What you should do: The response should consist of every line below, unchanged.
•••••
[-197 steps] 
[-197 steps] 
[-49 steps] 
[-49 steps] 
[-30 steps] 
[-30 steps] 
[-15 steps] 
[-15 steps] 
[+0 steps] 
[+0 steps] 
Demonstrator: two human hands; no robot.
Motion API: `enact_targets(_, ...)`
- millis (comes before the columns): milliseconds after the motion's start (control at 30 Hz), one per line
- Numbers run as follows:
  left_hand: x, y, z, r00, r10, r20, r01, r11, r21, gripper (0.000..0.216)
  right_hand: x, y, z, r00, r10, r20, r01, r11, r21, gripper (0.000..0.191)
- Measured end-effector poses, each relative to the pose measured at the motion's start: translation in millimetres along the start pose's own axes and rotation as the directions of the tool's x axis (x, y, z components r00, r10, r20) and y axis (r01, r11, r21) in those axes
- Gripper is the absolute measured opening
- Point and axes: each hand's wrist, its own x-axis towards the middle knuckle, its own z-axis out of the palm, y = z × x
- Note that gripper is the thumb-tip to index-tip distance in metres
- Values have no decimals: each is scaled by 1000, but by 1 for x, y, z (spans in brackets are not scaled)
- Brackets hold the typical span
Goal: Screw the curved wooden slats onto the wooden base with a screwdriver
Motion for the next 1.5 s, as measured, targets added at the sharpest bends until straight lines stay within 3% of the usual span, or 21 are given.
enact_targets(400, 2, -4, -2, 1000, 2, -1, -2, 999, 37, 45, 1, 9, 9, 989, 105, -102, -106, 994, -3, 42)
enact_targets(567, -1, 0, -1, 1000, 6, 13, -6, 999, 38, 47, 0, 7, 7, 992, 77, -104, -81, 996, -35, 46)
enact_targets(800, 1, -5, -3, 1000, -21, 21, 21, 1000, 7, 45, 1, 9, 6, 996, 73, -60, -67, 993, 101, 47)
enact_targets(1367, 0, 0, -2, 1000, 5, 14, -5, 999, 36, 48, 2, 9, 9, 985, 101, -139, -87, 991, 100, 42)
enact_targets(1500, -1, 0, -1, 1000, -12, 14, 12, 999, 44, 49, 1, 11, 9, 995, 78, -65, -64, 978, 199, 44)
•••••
Finished task:
[-197 steps] 
[-197 steps] 
[-49 steps] 
[-49 steps] 
[-30 steps] 
[-30 steps] 
[-15 steps] 
[-15 steps] 
[+0 steps] 
[+0 steps] 
Demonstrator: two human hands; no robot.
Motion API: `enact_targets(_, ...)`
- millis (comes before the columns): milliseconds after the motion's start (control at 30 Hz), one per line
- Numbers run as follows:
  left_hand: x, y, z, r00, r10, r20, r01, r11, r21, gripper (0.000..0.216)
  right_hand: x, y, z, r00, r10, r20, r01, r11, r21, gripper (0.000..0.191)
- Measured end-effector poses, each relative to the pose measured at the motion's start: translation in millimetres along the start pose's own axes and rotation as the directions of the tool's x axis (x, y, z components r00, r10, r20) and y axis (r01, r11, r21) in those axes
- Gripper is the absolute measured opening
- Point and axes: each hand's wrist, its own x-axis towards the middle knuckle, its own z-axis out of the palm, y = z × x
- Note that gripper is the thumb-tip to index-tip distance in metres
- Values have no decimals: each is scaled by 1000, but by 1 for x, y, z (spans in brackets are not scaled)
- Brackets hold the typical span
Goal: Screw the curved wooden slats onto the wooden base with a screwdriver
Motion for the next 1.5 s, as measured, targets added at the sharpest bends until straight lines stay within 3% of the usual span, or 21 are given.
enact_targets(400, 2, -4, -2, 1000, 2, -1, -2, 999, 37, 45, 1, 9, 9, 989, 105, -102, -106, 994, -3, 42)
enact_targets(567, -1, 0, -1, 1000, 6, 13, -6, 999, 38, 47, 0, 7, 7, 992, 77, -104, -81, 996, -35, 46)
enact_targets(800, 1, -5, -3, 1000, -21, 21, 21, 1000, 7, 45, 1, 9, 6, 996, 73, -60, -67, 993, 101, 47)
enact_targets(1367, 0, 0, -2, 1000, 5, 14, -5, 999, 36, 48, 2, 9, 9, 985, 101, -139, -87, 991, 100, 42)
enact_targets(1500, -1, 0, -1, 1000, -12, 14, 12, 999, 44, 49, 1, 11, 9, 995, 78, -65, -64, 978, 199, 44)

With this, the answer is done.